Abstract
Lovesickness (xiangsi bing), a disease of qing (sentiment, passion, feeling, desire, and love), emerged as a literary topos in China’s medieval lyrical tradition and was developed through late imperial drama and fiction. This article examines narratives of lovesickness in popular literature—both fiction and drama—from the Song (960–1279) to the Qing (1644–1912), including some texts rarely discussed in English scholarship from the perspective of love writing. With thorough documentation, we present two classic plot patterns of the literary malady: one involving mutual affection of separated lovers, the other the one-sided passion, whether of unrequited (usually male) love or of one part of a couple longing for reunion. We argue that the notorious lovelorn figures in late Ming (sixteenth and seventeenth centuries) legal cases and Qing scholar-beauty xiaoshuo novels made lovesickness a target for criticism by literati and prompted reflection and revision of traditional narratives. With the modernization and westernization of Chinese literature, this classical literary malady was finally “cured.” The disappearance of lovesickness reflects the gradual replacement of classical ways of thinking with a modern cognitive style and, simultaneously, the transition of Chinese literature from classical to modern.
Bios
Yuefan Wang is lecturer of Premodern Chinese Literature at the University of Illinois Urbana-Champaign. She earned her Ph.D. in East Asian Languages and Cultures at UIUC. Her research interests lie in Ming and Qing literature, women’s and gender studies, transnational garden culture, and Sino-Japanese literature relation. Her interdisciplinary project, “Written Gardens Revisited: Gender and Women’s Garden Poetry in Late Imperial China,” was awarded the 2023 School of Literatures, Cultures, and Linguistics Dissertation Completion Fellowship at UIUC. Her papers have appeared in both English and Chinese journals, including Journal of Chinese Literature and Culture (AHCI), Prism: Theory and Modern Chinese Literature (ESCI), Classics and Interpretation (經典與闡釋, CSSCI).
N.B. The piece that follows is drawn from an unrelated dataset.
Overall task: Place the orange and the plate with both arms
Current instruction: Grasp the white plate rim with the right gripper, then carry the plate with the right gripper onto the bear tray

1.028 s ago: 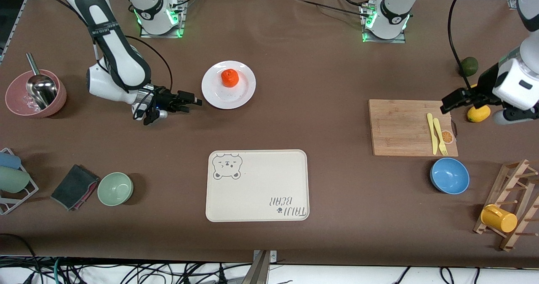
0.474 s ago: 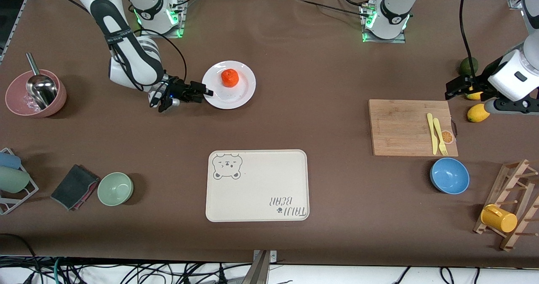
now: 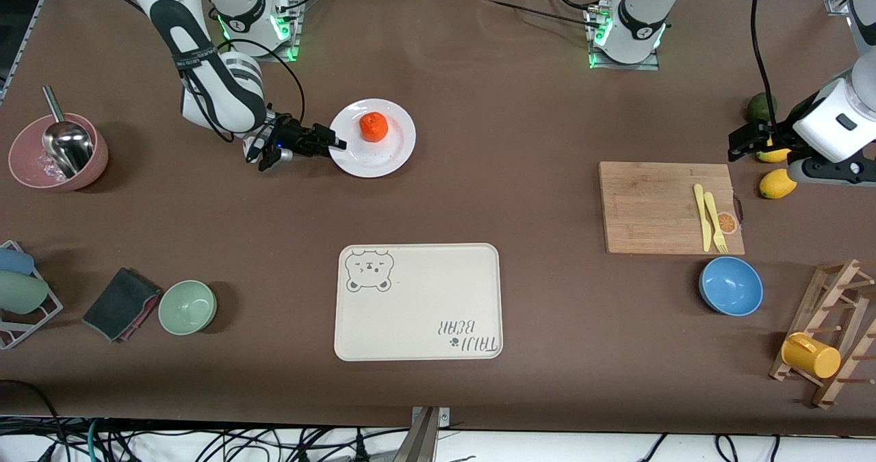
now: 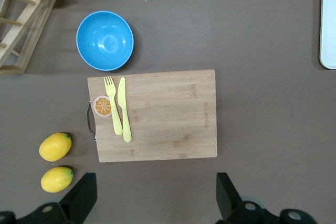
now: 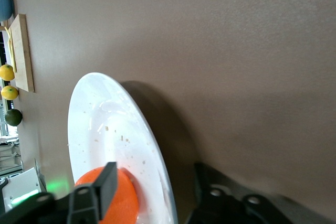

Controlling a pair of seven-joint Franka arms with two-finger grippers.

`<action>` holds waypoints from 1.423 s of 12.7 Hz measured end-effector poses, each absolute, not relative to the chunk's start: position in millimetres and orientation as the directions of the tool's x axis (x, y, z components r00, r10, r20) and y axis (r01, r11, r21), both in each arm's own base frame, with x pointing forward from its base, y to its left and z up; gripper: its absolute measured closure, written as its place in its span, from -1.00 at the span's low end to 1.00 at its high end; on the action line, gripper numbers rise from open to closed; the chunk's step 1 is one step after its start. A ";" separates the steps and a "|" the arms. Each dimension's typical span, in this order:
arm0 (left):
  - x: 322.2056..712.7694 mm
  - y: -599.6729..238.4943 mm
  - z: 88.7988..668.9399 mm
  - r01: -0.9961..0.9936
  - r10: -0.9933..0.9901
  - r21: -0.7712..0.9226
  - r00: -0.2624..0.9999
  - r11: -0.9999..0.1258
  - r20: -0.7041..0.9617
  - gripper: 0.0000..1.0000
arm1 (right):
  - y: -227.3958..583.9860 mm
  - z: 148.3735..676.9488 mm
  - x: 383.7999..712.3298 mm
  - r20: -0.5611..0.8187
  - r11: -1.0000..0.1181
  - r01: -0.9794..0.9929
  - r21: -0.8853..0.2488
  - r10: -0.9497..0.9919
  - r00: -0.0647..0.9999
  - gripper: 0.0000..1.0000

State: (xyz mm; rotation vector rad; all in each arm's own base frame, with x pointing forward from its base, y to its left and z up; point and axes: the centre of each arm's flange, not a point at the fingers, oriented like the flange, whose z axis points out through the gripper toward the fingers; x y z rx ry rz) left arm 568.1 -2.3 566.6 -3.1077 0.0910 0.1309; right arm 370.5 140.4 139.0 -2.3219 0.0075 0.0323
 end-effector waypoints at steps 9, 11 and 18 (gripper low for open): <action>568.6 -0.9 570.5 -0.057 -0.055 -0.028 0.995 -0.998 -0.079 -1.00 | 134.0 131.3 346.8 0.045 -0.675 0.058 -0.735 0.036 0.998 0.77; 568.5 -1.0 570.1 -0.057 -0.055 -0.028 0.995 -0.998 -0.081 -1.00 | 134.9 133.0 347.5 0.054 -0.670 0.069 -0.739 0.042 0.998 0.86; 568.7 -1.9 569.2 -0.059 -0.056 -0.028 0.995 -0.998 -0.083 -1.00 | 137.5 141.2 359.8 0.066 -0.660 0.047 -0.750 -0.004 0.998 0.86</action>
Liu Ziyun is Associate professor at Minzu University of China. She specializes in pre-modern Chinese literature and culture, especially the fiction and drama of the Ming and Qing dynasties. Her research interest focuses on two interrelated and mutually reinforcing areas: the transformations of narrative paradigms in classical Chinese novels, and the narrative logic and cultural aspects of popular literature in late imperial China. Her book Untiring Creation: Literary Objects and the Unfolding of Everyday Narratives in Ming and Qing Fiction 摹物不倦:物象與明清小說日常敘事的展開 (2023) addresses the role of literary objects in shaping the narrative of female’s everyday life in longer-length domestic novels during the seventeenth to eighteenth centuries. Her second book project aims to explore narrative logic and mode of affect and its interplay with conceptional basis in popular literature of late imperial China. Her other publications are concerned with Jin Ping Mei Cihua, Rulin Waishi, and Dream of the Red Chamber.